No caminho para a estação de metrô e logo depois, na viagem de quase meia hora, eles conversaram sobre assuntos leves como livros, viagens que queriam fazer, o ultraje que era o cancelamento de Julie and the Phantons pela Netflix, e até chegaram a dar nomes para a família de ratos que estava compartilhando a viagem com eles (quando se morava em NY, essas eram cenas rotineiras).

E quando eles finalmente chegaram a Little Odessa ambos já estavam bem mais tranquilos e menos propensos a ficarem tão vermelhos quanto um tomate toda vez que suas mãos se tocavam.

O restaurante que Peter escolhera era perfeito para um primeiro encontro, assim como o pretendido. Luzes suaves e amareladas, flores bonitas nas mesas, decoração boemia e música ambiente. Era quase que completamente diferente da maioria dos lugares que costumavam frequentar no Queens, e ele fez uma nota mental de comprar chocolate como forma de gratidão para Natasha.

Wanda parecia ter adorado o lugar, se a forma como seus olhos brilharam e um pequeno suspiro escapou de seus lábios fosse algum indicativo. Peter poderia ter apreciado mais a decoração, caso não estivesse tão ocupado apreciando a menina sokoviana, mas ele não acha que perdeu muito. Ela ainda era a mais linda do lugar todo, e nenhuma flor de mesa poderia tirar essa ideia da sua cabeça.

— Eu amei o lugar Pete, é lindo. – ela disse com um sorriso brilhante.

— Natasha me ajudou a escolher. – ele respondeu – Fico feliz que você tenha gostado.

(ele concorda que é tudo muito bonito, mas eles poderiam comer pastel em um banco de uma praça qualquer e ainda seria perfeito, porque seria ela)

— Eu adorei. Adoro culinária russa.

— Eu sei. – ele sorriu de volta, ao passo que a garçonete chegou para entregar seus cardápios.

— Boa noite, sejam bem vindos. – a jovem loira com sotaque do Bronx os cumprimentou – Aqui estão os cardápios, fiquem a vontade para me chamarem assim que se decidirem. Meu nome é Jolene e eu serei sua atendente essa noite.

— Obrigada, Jolene. – Wanda aceitou os menus pelos dois com um pequeno sorriso educado e logo a loira tinha se ido – Ah meu deus Peter, eles tem salo e okroshka.

— As porções servem dois. – ele murmurou, fazendo as contas de cabeça e concluindo, com satisfação, que sobraria dinheiro o suficiente para bebidas e sobremesa.

— Nós podemos pedir os dois e uma jarra de kompot, o que acha?

Novamente fazendo as contas, ele acenou satisfeito com o andar das coisas e concordou com um cantarolar. Seus olhos foram atraídos para o menu de sobremesas, mesmo sabendo que era meio cedo para isso, e quando ele viu o preço do pastilá, o doce favorito de Natasha e Wanda, ele ficou grato por estar sentado, ou então teria caído para trás. Quem em sã consciência cobrava vinte dólares por fatia?

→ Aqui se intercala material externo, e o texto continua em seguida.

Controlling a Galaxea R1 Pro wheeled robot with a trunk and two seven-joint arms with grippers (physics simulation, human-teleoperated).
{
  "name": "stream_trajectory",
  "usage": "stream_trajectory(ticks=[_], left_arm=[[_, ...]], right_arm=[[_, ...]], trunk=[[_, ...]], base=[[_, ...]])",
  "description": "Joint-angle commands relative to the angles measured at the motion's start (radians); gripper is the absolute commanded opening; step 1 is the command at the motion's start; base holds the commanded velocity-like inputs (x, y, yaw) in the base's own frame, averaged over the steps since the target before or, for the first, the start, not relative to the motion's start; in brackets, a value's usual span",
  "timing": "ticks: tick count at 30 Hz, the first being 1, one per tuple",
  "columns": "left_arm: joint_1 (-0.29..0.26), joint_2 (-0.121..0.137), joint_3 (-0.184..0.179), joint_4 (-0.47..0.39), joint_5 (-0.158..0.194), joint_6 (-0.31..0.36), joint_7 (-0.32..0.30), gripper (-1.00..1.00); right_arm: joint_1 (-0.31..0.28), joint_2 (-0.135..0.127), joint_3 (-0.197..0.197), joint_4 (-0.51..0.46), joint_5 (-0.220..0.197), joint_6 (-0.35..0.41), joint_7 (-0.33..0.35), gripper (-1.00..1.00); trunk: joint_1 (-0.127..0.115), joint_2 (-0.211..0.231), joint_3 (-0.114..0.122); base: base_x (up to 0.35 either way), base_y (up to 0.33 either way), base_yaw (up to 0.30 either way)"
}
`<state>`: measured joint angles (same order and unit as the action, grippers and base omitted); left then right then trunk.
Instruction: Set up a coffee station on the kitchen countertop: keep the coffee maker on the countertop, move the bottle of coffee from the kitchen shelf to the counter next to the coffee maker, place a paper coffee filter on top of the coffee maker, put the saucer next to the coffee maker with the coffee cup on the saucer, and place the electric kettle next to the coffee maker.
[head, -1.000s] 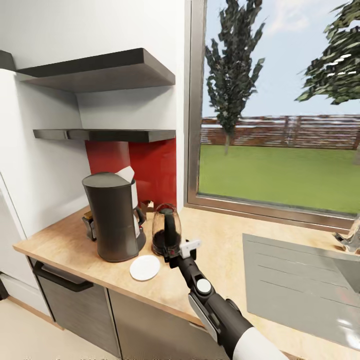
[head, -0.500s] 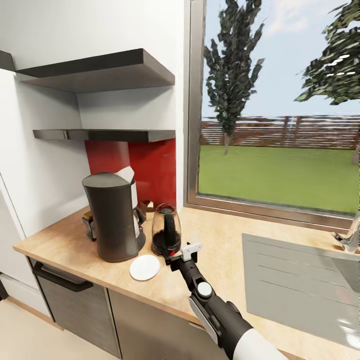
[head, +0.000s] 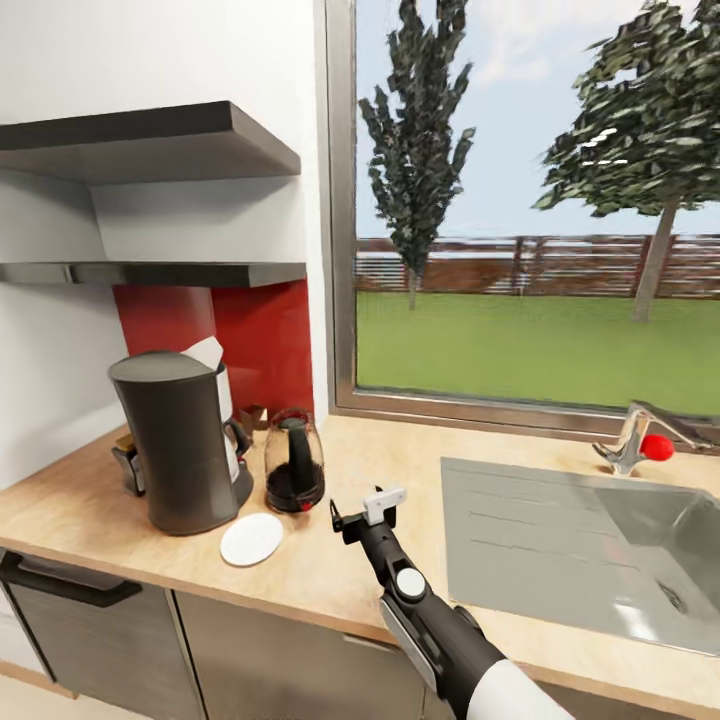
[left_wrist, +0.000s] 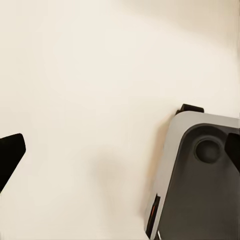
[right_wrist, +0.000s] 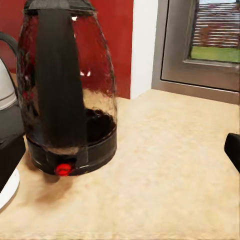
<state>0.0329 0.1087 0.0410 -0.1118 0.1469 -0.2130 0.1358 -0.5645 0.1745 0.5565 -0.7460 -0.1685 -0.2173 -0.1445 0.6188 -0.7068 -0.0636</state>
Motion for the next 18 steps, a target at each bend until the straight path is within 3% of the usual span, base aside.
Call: stream_trajectory(ticks=[1, 9, 14, 18], left_arm=[[0.001, -0.002, 0.003, -0.002, 0.005, -0.002, -0.001, 1.0], [-0.001, -0.007, 0.003, -0.003, 0.005, -0.002, -0.001, 1.0], [-0.001, -0.006, 0.003, -0.003, 0.005, -0.002, -0.001, 1.0], [-0.001, -0.008, 0.003, -0.003, 0.005, -0.002, -0.001, 1.0]], right_arm=[[-0.001, -0.002, 0.005, 0.005, -0.01, -0.006, -0.006, 1.0], [0.013, -0.005, 0.004, 0.012, -0.011, -0.016, -0.012, 1.0], [0.038, -0.017, 0.005, 0.016, -0.011, -0.087, -0.189, 1.0], [0.129, -0.021, 0.005, 0.025, -0.009, -0.254, -0.251, 1.0]], trunk=[[0.0, -0.001, -0.001], [0.0, -0.001, 0.003], [0.0, -0.001, 0.005], [0.0, -0.001, 0.005]], base=[[-0.247, 0.069, -0.29], [-0.218, 0.102, -0.29], [-0.02, 0.011, -0.29], [-0.002, 0.001, -0.27]])
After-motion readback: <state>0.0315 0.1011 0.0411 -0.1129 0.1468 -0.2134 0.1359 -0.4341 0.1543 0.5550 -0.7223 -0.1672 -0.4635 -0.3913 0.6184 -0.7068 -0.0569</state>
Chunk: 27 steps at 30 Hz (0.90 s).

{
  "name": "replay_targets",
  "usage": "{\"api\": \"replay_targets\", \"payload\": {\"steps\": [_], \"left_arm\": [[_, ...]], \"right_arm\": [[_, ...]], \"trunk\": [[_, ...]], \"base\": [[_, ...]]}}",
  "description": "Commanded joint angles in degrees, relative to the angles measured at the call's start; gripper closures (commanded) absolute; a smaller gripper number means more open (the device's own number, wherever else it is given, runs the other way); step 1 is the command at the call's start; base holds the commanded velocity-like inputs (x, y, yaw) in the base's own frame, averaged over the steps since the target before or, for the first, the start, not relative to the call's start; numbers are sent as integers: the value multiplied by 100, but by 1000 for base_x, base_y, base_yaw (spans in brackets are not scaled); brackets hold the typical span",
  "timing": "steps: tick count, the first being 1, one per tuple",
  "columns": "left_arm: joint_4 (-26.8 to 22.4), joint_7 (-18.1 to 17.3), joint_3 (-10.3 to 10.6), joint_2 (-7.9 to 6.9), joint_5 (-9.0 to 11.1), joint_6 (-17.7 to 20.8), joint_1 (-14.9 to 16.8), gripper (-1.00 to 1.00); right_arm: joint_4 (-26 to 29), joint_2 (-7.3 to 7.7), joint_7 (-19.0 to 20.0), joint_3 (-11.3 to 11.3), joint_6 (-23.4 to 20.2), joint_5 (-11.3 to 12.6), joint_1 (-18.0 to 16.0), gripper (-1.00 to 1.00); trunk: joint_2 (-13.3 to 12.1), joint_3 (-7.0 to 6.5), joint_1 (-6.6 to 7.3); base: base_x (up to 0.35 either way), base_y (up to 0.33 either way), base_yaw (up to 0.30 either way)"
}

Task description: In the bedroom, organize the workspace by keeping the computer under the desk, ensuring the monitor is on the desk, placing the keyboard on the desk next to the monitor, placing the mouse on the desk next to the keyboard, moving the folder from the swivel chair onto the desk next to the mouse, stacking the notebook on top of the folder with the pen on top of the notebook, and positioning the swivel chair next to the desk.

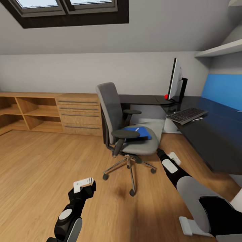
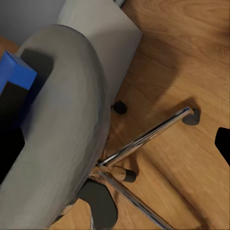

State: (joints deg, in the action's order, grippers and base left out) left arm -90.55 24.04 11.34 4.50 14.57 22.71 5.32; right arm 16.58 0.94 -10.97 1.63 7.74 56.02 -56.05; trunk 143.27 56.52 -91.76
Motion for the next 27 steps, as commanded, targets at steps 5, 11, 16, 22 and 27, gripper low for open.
{"api": "replay_targets", "payload": {"steps": [5,11,16,22,27], "left_arm": [[-7,50,1,-1,57,14,4,-100],[-6,52,0,-1,61,14,4,-100],[-6,53,0,-1,56,14,4,-100],[-6,50,0,-1,55,14,4,-100],[-6,49,0,-1,60,14,4,-100]], "right_arm": [[3,2,-19,16,17,41,-2,-100],[8,-1,-11,20,35,41,-2,-100],[6,2,-18,17,35,41,-2,-100],[-2,3,-19,14,35,41,-2,-100],[-8,31,-19,13,35,41,-2,-100]], "trunk": [[2,6,-2],[2,15,-2],[2,23,-2],[2,25,-2],[2,25,-2]], "base": [[210,0,0],[122,0,0],[123,0,0],[215,0,0],[275,0,0]]}}
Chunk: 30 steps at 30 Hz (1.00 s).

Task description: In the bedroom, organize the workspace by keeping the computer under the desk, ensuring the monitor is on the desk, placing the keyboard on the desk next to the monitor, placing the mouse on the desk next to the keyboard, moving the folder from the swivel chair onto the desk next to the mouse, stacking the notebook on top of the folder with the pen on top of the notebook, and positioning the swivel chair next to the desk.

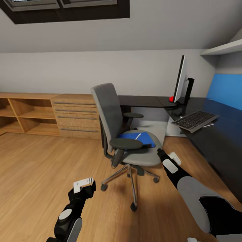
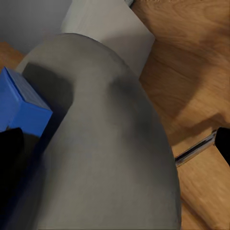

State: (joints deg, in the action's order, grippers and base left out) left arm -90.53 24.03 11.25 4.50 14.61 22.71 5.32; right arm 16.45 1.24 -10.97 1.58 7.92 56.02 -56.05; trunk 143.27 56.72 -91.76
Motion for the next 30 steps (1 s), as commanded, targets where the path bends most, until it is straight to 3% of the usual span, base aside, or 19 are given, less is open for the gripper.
{"api": "replay_targets", "payload": {"steps": [1,30], "left_arm": [[-8,51,8,-1,56,14,4,-100],[8,55,8,-1,47,11,4,-100]], "right_arm": [[3,8,-19,18,17,41,-2,-100],[-19,202,-19,-8,8,49,-2,-100]], "trunk": [[2,6,-1],[2,6,-1]], "base": [[193,0,0],[92,0,0]]}}
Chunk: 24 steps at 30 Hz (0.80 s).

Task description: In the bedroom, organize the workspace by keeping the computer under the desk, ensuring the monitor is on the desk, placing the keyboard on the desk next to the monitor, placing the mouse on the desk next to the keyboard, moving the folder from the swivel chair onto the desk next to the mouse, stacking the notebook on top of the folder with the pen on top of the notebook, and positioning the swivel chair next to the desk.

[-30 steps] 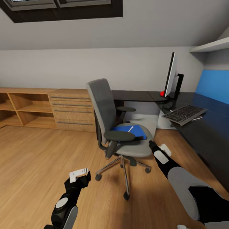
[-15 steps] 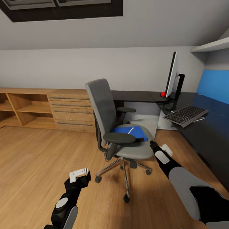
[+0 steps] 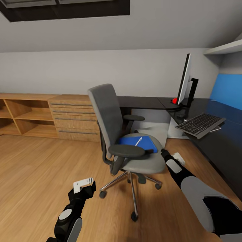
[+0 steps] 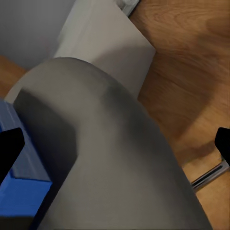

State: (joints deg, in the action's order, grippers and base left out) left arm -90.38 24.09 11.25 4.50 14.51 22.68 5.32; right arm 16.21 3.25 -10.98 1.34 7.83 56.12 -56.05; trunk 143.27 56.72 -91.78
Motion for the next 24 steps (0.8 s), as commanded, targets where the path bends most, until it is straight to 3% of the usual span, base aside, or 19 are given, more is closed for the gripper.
{"api": "replay_targets", "payload": {"steps": [1,6,10,24], "left_arm": [[-7,50,8,-1,55,13,4,-100],[-6,52,8,-1,52,10,4,-100],[2,51,8,-1,52,14,4,-100],[3,52,8,-1,51,9,4,-100]], "right_arm": [[5,6,-18,14,16,41,-2,-100],[5,38,-18,10,16,184,-2,-100],[-4,86,-18,15,16,504,2,-100],[-173,97,-18,16,10,589,2,-100]], "trunk": [[2,6,0],[2,6,0],[2,6,0],[2,6,0]], "base": [[165,0,0],[242,0,0],[170,0,0],[77,0,0]]}}
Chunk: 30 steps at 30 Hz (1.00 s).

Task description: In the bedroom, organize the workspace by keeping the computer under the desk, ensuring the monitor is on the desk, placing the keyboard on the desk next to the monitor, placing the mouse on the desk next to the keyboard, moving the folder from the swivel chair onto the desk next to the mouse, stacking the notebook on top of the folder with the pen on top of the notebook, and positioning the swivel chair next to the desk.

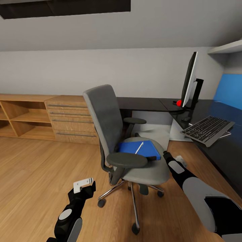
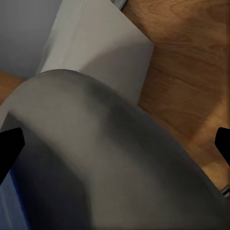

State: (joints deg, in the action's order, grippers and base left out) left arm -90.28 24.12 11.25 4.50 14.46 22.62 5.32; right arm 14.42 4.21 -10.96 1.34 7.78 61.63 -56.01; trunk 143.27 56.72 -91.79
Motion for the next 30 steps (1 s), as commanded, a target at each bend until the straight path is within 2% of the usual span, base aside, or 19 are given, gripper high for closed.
{"api": "replay_targets", "payload": {"steps": [1,17,22,30], "left_arm": [[-7,49,8,-1,57,14,4,-100],[-7,49,9,-1,75,14,4,-100],[-12,49,9,-1,75,19,4,-100],[-7,49,9,-1,75,23,4,-100]], "right_arm": [[-8,1,-20,16,15,58,-1,-100],[-231,-1,-37,16,5,506,-1,-100],[-268,-8,-38,16,5,540,0,-100],[-308,-19,-30,24,5,543,2,-100]], "trunk": [[2,6,1],[2,6,1],[2,6,1],[2,6,1]], "base": [[4,0,0],[1,0,0],[0,0,84],[0,0,217]]}}
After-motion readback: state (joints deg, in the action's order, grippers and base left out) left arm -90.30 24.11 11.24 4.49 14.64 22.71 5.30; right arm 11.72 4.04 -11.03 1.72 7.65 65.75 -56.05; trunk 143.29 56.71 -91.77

Só lhe restava esperar que Wanda não percebesse esse pequeno detalhe.

— Vamos pedir então. – ele disse ansiosamente, querendo desviar a atenção da ruiva de seu cardápio. Chamando a atenção de Jolene, ele se virou para a companheira – Salo e okroshka então?

— E uma jarra de kompot. – ela acrescentou.

— E uma jarra de kompot. – ele concordou e rapidamente fez o pedido.

— Muito bem, senhor. – a garçonete disse após terminar de anotar tudo – Leva cerca de vinte minutos para tudo ficar pronto. Vocês irão querer a bebida agora ou junto com a comida?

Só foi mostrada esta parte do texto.